Static Timing Analysis (STA) 

For many years, EDA users have relied upon STA tools, however these tools make simplifying assumptions about aging effects by applying a blanket timing derating, instead of applying aging based upon actual switching activity. The interconnect delay model in STA will miss duty cycle distortion errors in long signal nets due to resistive shielding. A STA tool also doesn’t catch rail-to-rail failures directly, although it does measure insertion delays and slew rates. Jitter isn’t simulated as part of a STA tool, so the designer doesn’t know which areas have highest noise that require fixing.

Overcoming Analysis Limitations

An ideal clock analysis methodology would provide SPICE-level accuracy of an entire clock domain, even with millions of devices. It would allow an engineer to measure R2R and jitter at every node along the entire clock path, both with and without aging. Multiple clocks could be analyzed across many process corners and Vdd combinations, working from within the current EDA tool flow, and produce results overnight.

Infinisim Approach

Infinisim is an EDA vendor that has focused on clock analysis, and their tool is called ClockEdge. Here are two analysis examples of clock domain rise slew rate, and clock domain aged insertion delay from their tool:

clock domain rise slew rate min

clock domain aged insertion delay min

CAD developers at Infinisim figured out how to simulate the entire clock domain, producing full analog results with SPICE accuracy, allowing SoC teams to actually measure the clock duty cycle while aging, or measure R2R, even measure noise-induce jitter. The ClockEdge tool even runs in a distributed fashion across multiple servers in order to produce results overnight.

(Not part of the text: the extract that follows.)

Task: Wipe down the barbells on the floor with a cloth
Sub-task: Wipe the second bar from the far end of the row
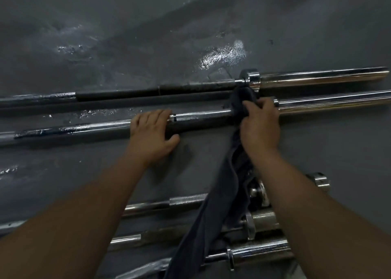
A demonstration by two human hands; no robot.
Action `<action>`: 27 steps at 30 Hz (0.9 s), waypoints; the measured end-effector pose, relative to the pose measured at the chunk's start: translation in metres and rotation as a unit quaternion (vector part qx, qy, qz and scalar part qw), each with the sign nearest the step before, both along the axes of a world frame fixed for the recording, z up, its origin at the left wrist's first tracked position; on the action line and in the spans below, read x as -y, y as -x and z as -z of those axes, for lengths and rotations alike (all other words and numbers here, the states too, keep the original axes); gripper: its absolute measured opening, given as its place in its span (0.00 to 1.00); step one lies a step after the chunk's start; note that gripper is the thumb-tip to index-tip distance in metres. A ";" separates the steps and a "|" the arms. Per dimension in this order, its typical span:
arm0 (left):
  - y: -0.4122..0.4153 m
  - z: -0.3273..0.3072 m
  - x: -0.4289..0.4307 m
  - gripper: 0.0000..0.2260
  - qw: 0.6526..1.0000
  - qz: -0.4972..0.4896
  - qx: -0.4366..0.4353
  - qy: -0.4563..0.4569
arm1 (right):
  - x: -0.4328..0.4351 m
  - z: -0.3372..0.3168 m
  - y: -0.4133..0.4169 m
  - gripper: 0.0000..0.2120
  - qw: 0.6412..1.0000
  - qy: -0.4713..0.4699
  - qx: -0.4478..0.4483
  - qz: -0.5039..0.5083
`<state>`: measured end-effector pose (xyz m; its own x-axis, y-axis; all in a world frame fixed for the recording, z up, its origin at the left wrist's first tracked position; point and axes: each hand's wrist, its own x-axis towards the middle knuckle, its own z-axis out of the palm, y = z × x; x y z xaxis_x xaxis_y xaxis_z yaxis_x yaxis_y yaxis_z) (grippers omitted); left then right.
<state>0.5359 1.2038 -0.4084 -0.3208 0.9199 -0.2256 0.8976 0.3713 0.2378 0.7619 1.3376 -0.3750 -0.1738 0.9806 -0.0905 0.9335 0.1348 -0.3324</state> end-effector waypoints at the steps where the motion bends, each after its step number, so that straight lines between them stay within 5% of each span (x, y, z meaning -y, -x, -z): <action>1: 0.000 0.000 -0.005 0.36 1.000 -0.004 -0.006 0.001 | 0.001 -0.001 0.003 0.21 1.000 0.001 0.006 0.012; 7: -0.007 0.000 0.003 0.37 1.000 -0.005 -0.011 -0.024 | 0.061 0.001 0.062 0.25 0.977 0.052 -0.033 -0.206; 12: -0.019 -0.015 0.011 0.27 0.994 -0.069 0.046 -0.069 | 0.018 -0.001 -0.001 0.24 0.998 0.044 0.038 0.019; 15: -0.025 -0.021 0.006 0.21 0.994 -0.086 0.051 -0.040 | 0.063 -0.016 0.034 0.25 0.989 0.083 0.026 -0.121; 17: -0.026 -0.020 0.018 0.27 0.999 -0.035 0.037 -0.002 | 0.083 -0.017 0.039 0.24 0.974 0.103 0.020 -0.201; 22: -0.041 -0.025 0.045 0.36 0.998 -0.005 0.023 0.054 | 0.050 -0.020 -0.030 0.23 0.991 0.087 0.106 0.000; 27: -0.064 -0.039 0.066 0.28 0.998 -0.044 0.038 0.031 | 0.101 -0.021 -0.009 0.24 0.980 0.091 0.078 -0.159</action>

duty cycle degradation min
Clock duty cycle degradation
Rail to Rail Failure Detection min
Rail-to-rail failure detection
Aging Effects min
Aging effects
Clock Jitter min
Jitter

ClockEdge really complements STA, so continue to use both tools, where ClockEdge becomes your clock sign-off tool. All of the device aging models are supplied by your foundry. As an example of the performance of ClockEdge, it has been run on a clock circuit with 4.5 million gates, containing billions of transistors; trace required 4.5 hours, and simulation was 12 hours total time, running on 250 CPUs.

Summary

Designing an SoC at 7nm and smaller process node is a big task, requiring specialized knowledge of clock analysis to ensure first-pass silicon success. Adding a new tool like ClockEdge into your EDA tool flow is a smart step to mitigate the effects of device aging and other effects.